Department of Electronics and Communication Engineering, Indian Institute of Information Technology, Dharwad, Karnataka, 580009, India.
J Digit Imaging. 2023 Aug;36(4):1633-1642. doi: 10.1007/s10278-022-00764-y. Epub 2023 Apr 5.
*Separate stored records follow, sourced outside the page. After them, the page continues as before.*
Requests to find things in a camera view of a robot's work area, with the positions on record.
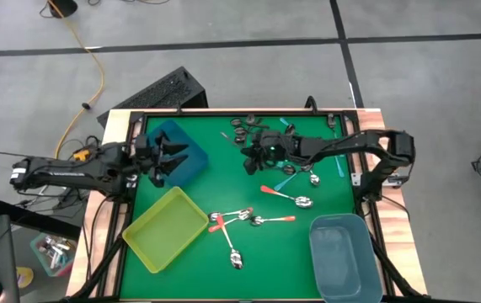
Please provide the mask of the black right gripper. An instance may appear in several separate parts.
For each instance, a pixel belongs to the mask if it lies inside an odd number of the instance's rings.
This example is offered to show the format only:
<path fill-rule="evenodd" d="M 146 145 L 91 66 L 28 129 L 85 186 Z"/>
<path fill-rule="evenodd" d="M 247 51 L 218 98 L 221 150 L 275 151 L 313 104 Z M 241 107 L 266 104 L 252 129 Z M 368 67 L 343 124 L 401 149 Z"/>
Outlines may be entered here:
<path fill-rule="evenodd" d="M 292 137 L 279 131 L 256 132 L 251 137 L 251 145 L 241 149 L 241 153 L 248 157 L 244 161 L 248 175 L 254 175 L 265 167 L 275 167 L 278 162 L 298 162 L 293 152 Z"/>

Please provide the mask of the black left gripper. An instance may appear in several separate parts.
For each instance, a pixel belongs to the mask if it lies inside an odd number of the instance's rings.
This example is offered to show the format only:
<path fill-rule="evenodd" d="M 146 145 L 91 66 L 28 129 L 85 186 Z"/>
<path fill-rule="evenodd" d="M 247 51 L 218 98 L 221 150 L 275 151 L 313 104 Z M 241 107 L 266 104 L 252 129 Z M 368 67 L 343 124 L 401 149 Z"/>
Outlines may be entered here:
<path fill-rule="evenodd" d="M 158 143 L 155 143 L 146 134 L 140 134 L 134 140 L 133 164 L 138 173 L 149 174 L 151 183 L 162 188 L 165 178 L 169 176 L 188 156 L 181 155 L 158 160 L 160 150 L 163 154 L 177 154 L 188 147 L 187 144 L 172 142 L 167 134 L 161 130 L 158 135 Z"/>

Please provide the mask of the blue plastic bin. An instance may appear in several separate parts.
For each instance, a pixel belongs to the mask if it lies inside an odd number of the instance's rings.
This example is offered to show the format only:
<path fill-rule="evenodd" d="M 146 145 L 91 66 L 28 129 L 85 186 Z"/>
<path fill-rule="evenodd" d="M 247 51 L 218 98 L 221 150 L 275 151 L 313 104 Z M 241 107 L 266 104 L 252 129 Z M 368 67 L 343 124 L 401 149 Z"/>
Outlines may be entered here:
<path fill-rule="evenodd" d="M 185 144 L 187 147 L 175 154 L 176 157 L 186 155 L 187 158 L 169 175 L 163 174 L 168 186 L 184 187 L 191 183 L 208 166 L 208 155 L 187 132 L 186 127 L 173 119 L 158 119 L 147 121 L 147 137 L 151 147 L 157 145 L 156 138 L 163 131 L 174 144 Z"/>

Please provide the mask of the yellow-green plastic tray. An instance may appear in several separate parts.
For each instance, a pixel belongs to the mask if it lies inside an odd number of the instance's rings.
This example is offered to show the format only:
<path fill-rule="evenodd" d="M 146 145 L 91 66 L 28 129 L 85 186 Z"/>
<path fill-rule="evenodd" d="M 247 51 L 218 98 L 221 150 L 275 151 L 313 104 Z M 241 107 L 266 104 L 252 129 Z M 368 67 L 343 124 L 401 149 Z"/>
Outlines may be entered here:
<path fill-rule="evenodd" d="M 122 238 L 147 270 L 167 268 L 208 226 L 207 215 L 179 187 L 134 220 Z"/>

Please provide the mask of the grey-blue plastic bin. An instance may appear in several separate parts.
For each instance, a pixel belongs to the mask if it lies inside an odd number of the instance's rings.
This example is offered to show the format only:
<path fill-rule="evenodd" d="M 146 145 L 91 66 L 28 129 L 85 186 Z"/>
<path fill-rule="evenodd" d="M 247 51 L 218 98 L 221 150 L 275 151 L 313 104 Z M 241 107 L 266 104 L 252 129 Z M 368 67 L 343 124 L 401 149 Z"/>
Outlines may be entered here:
<path fill-rule="evenodd" d="M 311 224 L 313 272 L 325 303 L 380 303 L 383 295 L 370 233 L 354 214 L 321 215 Z"/>

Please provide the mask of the silver metal spoon centre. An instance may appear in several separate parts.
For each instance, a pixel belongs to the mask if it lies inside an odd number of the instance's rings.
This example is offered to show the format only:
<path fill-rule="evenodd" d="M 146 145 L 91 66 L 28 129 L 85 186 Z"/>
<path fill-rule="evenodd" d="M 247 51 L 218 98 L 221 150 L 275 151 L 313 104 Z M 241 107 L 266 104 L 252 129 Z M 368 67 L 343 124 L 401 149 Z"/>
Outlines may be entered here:
<path fill-rule="evenodd" d="M 253 214 L 253 211 L 254 209 L 252 207 L 248 207 L 248 208 L 245 208 L 245 209 L 241 209 L 241 210 L 236 210 L 236 211 L 231 211 L 231 212 L 225 212 L 225 213 L 220 213 L 220 212 L 211 212 L 210 214 L 208 214 L 208 218 L 211 222 L 216 222 L 217 221 L 217 217 L 219 215 L 222 215 L 222 216 L 227 216 L 227 215 L 236 215 L 238 217 L 239 220 L 242 220 L 242 221 L 245 221 L 247 219 L 249 219 L 252 214 Z"/>

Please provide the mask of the green table mat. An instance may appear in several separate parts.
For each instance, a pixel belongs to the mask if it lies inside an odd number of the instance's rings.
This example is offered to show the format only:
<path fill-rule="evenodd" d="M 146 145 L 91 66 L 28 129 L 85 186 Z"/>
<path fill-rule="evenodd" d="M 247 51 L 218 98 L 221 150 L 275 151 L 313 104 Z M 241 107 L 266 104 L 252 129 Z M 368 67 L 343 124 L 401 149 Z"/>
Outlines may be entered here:
<path fill-rule="evenodd" d="M 315 164 L 320 185 L 311 185 L 308 173 L 299 173 L 279 192 L 306 196 L 313 207 L 302 209 L 277 195 L 263 193 L 288 178 L 278 170 L 248 175 L 244 156 L 220 132 L 233 138 L 230 118 L 184 117 L 181 126 L 207 153 L 207 168 L 184 192 L 206 213 L 231 212 L 252 207 L 253 216 L 295 221 L 272 221 L 252 226 L 250 218 L 227 224 L 227 232 L 243 257 L 243 268 L 230 262 L 231 249 L 222 231 L 201 233 L 165 270 L 152 274 L 133 252 L 126 254 L 120 287 L 124 300 L 135 299 L 316 299 L 309 229 L 321 215 L 350 213 L 354 208 L 347 159 L 340 178 L 335 157 Z"/>

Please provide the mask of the black gantry strut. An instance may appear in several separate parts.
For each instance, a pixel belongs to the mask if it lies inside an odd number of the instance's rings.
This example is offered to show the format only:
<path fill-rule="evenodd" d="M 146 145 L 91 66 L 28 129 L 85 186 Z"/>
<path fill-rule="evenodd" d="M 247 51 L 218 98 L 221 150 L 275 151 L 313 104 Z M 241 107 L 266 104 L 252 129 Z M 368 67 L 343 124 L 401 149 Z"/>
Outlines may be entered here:
<path fill-rule="evenodd" d="M 103 300 L 120 296 L 127 245 L 121 233 L 131 223 L 133 206 L 92 192 L 83 216 L 66 296 Z"/>
<path fill-rule="evenodd" d="M 386 272 L 389 279 L 395 283 L 398 289 L 405 297 L 421 297 L 422 294 L 416 291 L 409 282 L 401 275 L 391 260 L 387 257 L 385 251 L 377 243 L 377 239 L 370 233 L 371 245 L 373 251 L 382 266 L 382 271 Z"/>

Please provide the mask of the black side table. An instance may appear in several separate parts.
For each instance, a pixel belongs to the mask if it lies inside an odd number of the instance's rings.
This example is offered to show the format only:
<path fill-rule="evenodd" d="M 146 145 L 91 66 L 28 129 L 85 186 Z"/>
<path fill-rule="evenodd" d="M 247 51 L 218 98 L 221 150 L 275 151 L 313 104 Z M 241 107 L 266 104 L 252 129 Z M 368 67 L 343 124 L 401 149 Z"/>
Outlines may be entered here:
<path fill-rule="evenodd" d="M 51 235 L 77 240 L 81 228 L 65 221 L 53 218 L 51 215 L 41 215 L 25 210 L 0 200 L 0 215 L 7 215 L 17 226 L 37 230 Z"/>

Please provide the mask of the teal box of small parts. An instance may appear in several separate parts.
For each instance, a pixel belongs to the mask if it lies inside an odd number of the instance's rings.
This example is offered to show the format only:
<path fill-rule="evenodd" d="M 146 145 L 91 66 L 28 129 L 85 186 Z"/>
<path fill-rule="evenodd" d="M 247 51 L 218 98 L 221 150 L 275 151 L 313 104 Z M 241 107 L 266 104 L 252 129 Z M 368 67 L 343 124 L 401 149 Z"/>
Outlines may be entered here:
<path fill-rule="evenodd" d="M 48 276 L 60 277 L 71 272 L 76 253 L 74 241 L 41 233 L 29 245 Z"/>

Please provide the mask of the black round stand base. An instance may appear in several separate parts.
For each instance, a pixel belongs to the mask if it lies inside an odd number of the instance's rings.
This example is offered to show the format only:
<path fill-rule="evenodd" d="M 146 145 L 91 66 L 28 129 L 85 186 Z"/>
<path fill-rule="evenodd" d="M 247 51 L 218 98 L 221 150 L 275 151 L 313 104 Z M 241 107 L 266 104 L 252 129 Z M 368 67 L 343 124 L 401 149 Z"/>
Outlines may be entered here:
<path fill-rule="evenodd" d="M 50 9 L 51 16 L 56 19 L 69 17 L 78 9 L 75 0 L 47 0 L 47 6 Z"/>

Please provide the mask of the yellow disc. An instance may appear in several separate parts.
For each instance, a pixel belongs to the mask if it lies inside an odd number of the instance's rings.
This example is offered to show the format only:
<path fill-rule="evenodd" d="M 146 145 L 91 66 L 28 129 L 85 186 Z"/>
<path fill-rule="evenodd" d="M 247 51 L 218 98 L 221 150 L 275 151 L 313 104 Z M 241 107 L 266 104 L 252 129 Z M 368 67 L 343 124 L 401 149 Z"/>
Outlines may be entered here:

Digital pathology is vital for the correct diagnosis of kidney before transplantation or kidney disease identification. One of the key challenges in kidney diagnosis is glomerulus detection in kidney tissue segments. In this study, we propose a deep learning-based method for glomerulus detection from digitized kidney slide segments. The proposed method applies models based on convolutional neural networks to detect image segments containing the glomerulus region. We employ various networks such as ResNets, UNet, LinkNet, and EfficientNet to train the models. In our experiments on a network trained on the NIH HuBMAP kidney whole slide image dataset, the proposed method achieves the highest scores with Dice coefficient of 0.942.
数字病理学对于肾脏移植前的正确诊断或肾脏疾病的识别至关重要。肾脏诊断中的一个关键挑战是在肾脏组织切片中检测肾小球。在这项研究中,我们提出了一种基于深度学习的方法,用于从数字化肾脏切片中检测肾小球。所提出的方法应用基于卷积神经网络的模型来检测包含肾小球区域的图像段。我们使用各种网络,如 ResNets、UNet、LinkNet 和 EfficientNet 来训练模型。在我们对在 NIH HuBMAP 肾脏全幻灯片图像数据集上训练的网络进行的实验中,所提出的方法在 Dice 系数为 0.942 时取得了最高得分。